We lapsed into an uneasy silence. More so uneasy for me since Shadowsoul fell asleep half an hour in.

He is no concern of mine. What I need to do is figure out how I can get back to Meli, Mama, and my faywens, and explain to them that we need to track down the crown princess of Lyrica and force her to give my body back.

That was the only path available to me, because getting Alisdair Shadowsoul to give his heart to me—the real me—and speak my name was the impossible nonsense of a curse that didn’t want to be broken.

How was he to speak a name I couldn’t tell him while living in a kingdom of people who didn’t know it? Your first name is givenby your parents, but your second is given by your fame, acclaim, or reputation. The name Shadowsoul was given to him by the world. It was obviously not a second name he would’ve chosen.

As for me, I have done and achieved nothing in my true life. I did not yet have a second name for him to speak, and as for my first, the name given on my day of my birth—my parents saw fit to choose an old, ancient fae name that fell out of favor centuries ago.

It was not a name that was guessed, stumbled upon, brought up in casual conversation, or heard on the wind while walking through the market square. He was never going to speak my true name, and that was just the practical reason why the curse couldn’t be broken the way it was intended.

The harsh and brutal reason was I couldn’t win the heart of a man who didn’t have one.

No, my only choice is to go home, protect my family from Kirwan, and then together Mama, Meli, and I can find a way to track Emiana down and get my body back.

I nodded to myself—satisfied.Don’t worry, faywens. I’m coming home.

My forehead pressed to the window, watching the endless, unchanging landscape. Something appeared in the distance, tightening my brow.

Dark, ominous clouds rolled over the horizon, blotting out the sun, and we rode directly toward them.

Shadows and gloom bled inside, making the solitary corner of the carriage, and the man reclined in it, all but disappear except for his too-bright eyes.
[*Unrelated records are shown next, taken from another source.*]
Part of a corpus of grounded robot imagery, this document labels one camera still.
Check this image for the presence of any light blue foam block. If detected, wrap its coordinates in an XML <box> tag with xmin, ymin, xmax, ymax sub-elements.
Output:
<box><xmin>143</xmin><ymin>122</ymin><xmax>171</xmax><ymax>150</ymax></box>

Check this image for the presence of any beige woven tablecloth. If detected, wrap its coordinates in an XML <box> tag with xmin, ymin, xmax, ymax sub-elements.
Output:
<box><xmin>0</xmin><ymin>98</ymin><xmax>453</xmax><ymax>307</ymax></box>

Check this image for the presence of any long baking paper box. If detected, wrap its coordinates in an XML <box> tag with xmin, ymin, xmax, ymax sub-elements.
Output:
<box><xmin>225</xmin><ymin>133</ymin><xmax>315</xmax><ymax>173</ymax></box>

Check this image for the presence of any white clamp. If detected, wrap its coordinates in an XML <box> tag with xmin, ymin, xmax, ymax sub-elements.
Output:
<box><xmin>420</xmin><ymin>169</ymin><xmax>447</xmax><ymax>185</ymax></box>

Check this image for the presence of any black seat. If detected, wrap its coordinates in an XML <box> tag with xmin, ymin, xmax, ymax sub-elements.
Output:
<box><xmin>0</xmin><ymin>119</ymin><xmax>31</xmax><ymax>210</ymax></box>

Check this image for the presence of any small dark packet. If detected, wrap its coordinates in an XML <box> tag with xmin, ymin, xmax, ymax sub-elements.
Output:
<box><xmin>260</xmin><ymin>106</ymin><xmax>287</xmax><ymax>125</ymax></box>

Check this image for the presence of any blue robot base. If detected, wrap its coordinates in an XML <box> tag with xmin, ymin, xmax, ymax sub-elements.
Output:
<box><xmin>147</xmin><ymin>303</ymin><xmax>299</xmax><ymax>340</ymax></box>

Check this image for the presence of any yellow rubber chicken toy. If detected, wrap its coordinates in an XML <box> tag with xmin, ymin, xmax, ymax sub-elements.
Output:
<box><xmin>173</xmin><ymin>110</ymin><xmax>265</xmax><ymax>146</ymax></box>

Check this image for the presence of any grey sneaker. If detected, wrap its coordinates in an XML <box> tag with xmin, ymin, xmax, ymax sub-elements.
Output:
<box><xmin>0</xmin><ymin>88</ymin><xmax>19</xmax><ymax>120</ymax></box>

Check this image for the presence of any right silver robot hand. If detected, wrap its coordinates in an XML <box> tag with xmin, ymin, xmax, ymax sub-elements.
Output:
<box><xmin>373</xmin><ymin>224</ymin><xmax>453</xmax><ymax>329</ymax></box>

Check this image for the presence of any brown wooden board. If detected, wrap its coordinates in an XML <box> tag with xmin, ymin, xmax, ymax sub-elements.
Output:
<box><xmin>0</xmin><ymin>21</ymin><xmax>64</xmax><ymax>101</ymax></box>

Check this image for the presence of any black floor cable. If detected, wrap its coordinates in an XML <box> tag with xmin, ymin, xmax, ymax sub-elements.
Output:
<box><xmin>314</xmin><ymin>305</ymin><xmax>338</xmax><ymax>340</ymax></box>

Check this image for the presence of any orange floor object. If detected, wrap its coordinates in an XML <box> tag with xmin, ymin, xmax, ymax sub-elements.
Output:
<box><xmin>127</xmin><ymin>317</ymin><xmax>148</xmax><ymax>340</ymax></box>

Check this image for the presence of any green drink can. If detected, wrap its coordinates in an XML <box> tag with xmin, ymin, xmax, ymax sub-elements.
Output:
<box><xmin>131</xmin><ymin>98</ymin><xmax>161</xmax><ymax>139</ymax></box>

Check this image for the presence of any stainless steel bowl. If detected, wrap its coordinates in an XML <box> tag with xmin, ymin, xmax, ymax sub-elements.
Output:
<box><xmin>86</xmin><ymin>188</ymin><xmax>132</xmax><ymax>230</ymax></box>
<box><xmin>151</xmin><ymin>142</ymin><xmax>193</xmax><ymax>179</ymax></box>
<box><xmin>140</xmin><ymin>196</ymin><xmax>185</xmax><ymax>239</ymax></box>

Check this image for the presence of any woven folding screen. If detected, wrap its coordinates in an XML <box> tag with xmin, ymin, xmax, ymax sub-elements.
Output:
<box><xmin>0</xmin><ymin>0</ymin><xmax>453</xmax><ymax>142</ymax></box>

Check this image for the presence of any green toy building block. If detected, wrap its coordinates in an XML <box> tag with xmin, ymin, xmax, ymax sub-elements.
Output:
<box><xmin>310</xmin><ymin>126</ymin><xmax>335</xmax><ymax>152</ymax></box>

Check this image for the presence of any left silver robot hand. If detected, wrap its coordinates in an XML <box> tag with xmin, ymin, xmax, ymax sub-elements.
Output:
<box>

The endless sea of white began to break up, giving way to an overgrown barrier of wood and death that stretched as far as I could see.

A forest.

Tangled, knotted, weeping trees pushed and grew over the other, allowing no entrance to fae or animal. The carriage jarred—throwing me roughly to the side when we forged through anyway, slipping through the trees on a path I couldn’t see.

“What is this?” I squinted through the branches but there was nothing to see. The scant view of the sky granted through the bare branches revealed nothing but black clouds. “Is this a shortcut to Lyrica?”

No reply came from his side of the carriage. My throat tightened—anxiety rising.

“What’s going on?” I demanded. “You said you were taking me back. Is this the way to Lyrica or not?”

Noise came from him then—a deep and clear laugh.